Families often were uprooted with almost no notice. Rep. Robert T. Matsui (D-Sacramento) was an infant when his parents, born and reared in Sacramento, were given 72 hours to prepare to be "herded like cattle" to camps. They gave up their home and produce business.
"In 1942, their lives and their futures were shattered," Matsui recalled emotionally. The shame and "specter of disloyalty" haunted them so, Matsui said, that "my father was not able to talk about this subject for 40 years."
Ironically, many Japanese-Americans were wearing this country's uniform into battle while "relatives waited for them at home behind barbed wire," Rep. David E. Bonior (D-Mich.) noted. The bill was enrolled as House Resolution 442 in honor of the Japanese-American 442nd Army Regimental Combat Team. Among the regiment's heavily decorated members was now-Sen. Daniel K. Inouye (D-Hawaii), who during the war lost his right arm and his dreams of becoming a surgeon.
A number of former internees have filed legal claims for reparation, including a class-action suit currently pending before a federal appeals court. According to the bill, anyone accepting the $20,000 payment would forfeit any other monetary claims against the government.
In 1948, the government established a procedure under which internees could file claims for property lost because of the relocation.

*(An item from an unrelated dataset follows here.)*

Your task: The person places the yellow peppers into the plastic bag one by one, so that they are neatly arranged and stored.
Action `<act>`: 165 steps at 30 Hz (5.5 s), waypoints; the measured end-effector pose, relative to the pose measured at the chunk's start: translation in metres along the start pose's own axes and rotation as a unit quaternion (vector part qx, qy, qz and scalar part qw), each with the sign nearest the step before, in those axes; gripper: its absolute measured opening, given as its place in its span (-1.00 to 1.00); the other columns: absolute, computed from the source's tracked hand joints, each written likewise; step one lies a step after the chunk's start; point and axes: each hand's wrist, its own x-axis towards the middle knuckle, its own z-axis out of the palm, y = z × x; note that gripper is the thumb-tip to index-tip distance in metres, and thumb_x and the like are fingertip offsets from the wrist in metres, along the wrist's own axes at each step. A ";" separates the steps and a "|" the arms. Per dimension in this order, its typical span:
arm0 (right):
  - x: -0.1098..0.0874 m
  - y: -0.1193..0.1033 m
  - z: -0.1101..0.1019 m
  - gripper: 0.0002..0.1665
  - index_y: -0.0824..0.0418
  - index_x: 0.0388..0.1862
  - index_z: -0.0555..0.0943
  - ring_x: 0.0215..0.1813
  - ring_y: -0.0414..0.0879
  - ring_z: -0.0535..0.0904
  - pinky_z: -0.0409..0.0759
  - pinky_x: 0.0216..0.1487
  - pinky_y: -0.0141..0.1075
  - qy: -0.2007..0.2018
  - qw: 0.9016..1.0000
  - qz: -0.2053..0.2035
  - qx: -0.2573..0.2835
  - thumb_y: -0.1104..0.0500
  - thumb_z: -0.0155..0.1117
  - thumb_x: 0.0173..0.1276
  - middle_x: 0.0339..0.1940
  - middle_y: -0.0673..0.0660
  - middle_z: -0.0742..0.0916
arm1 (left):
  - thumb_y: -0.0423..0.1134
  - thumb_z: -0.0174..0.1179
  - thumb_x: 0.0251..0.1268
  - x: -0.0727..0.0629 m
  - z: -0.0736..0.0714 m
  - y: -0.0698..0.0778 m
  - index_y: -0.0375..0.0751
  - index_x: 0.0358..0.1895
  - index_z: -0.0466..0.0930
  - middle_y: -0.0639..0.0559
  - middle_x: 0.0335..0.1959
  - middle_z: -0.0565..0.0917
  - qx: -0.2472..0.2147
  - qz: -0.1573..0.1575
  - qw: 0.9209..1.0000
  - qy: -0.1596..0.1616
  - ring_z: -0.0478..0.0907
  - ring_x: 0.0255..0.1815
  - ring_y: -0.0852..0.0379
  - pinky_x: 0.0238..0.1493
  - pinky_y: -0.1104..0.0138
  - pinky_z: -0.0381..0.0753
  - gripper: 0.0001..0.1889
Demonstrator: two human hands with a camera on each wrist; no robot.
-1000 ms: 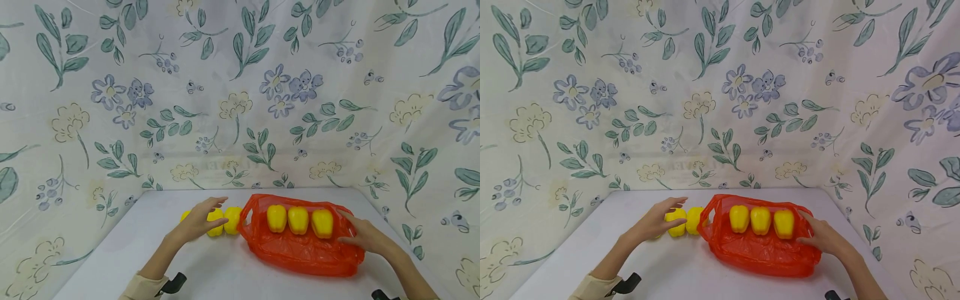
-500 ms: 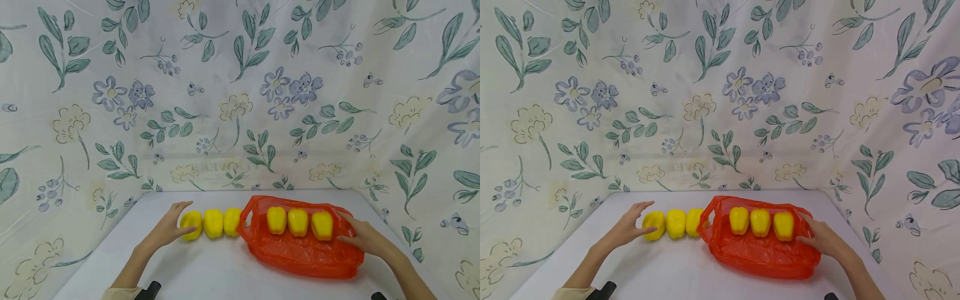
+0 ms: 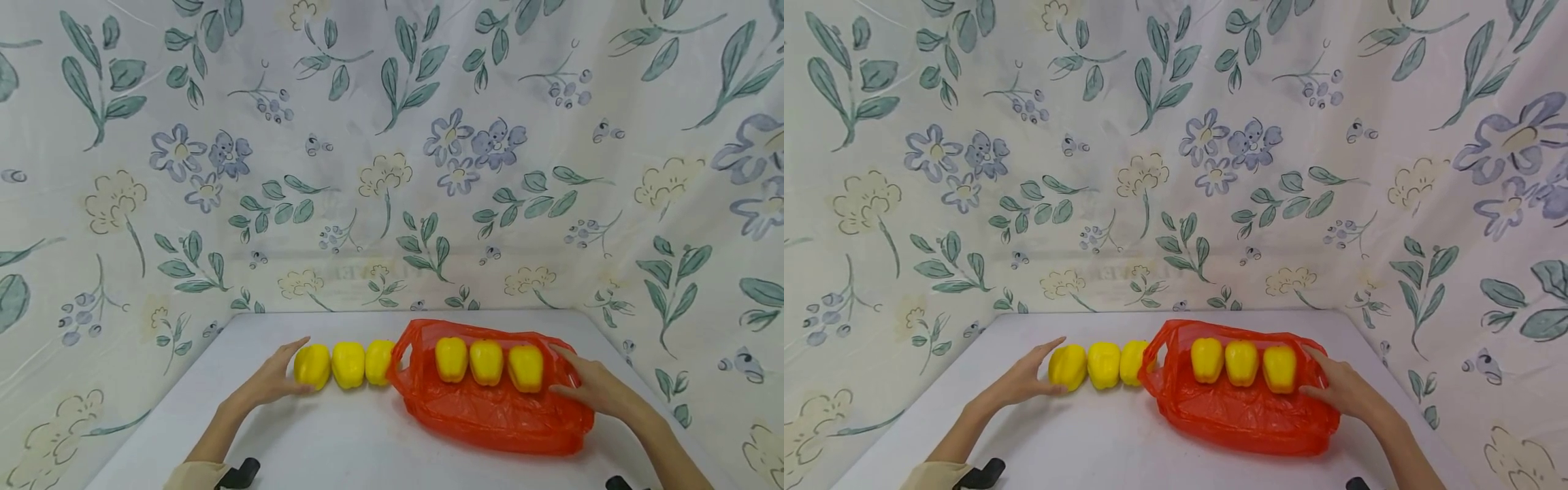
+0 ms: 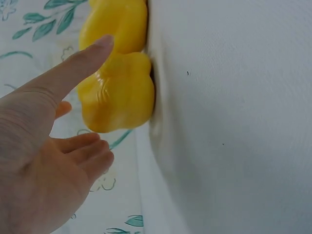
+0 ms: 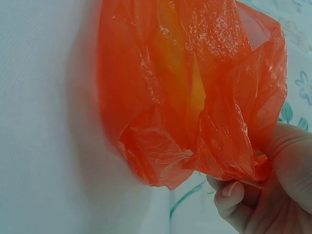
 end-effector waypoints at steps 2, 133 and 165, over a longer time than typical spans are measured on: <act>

However, only $38 million was paid in compensation. A presidential commission in 1983 estimated that this amount failed to cover between $108 million and $164 million in lost income and between $41 million and $206 million in lost property. Inflated to 1983 dollars, those losses would reach between $810 million and $2 billion.
Another provision of the bill would require the Justice Department to review criminal convictions of Japanese-Americans who refused to accept what they saw as discriminatory treatment and to recommend them for presidential pardons where justified.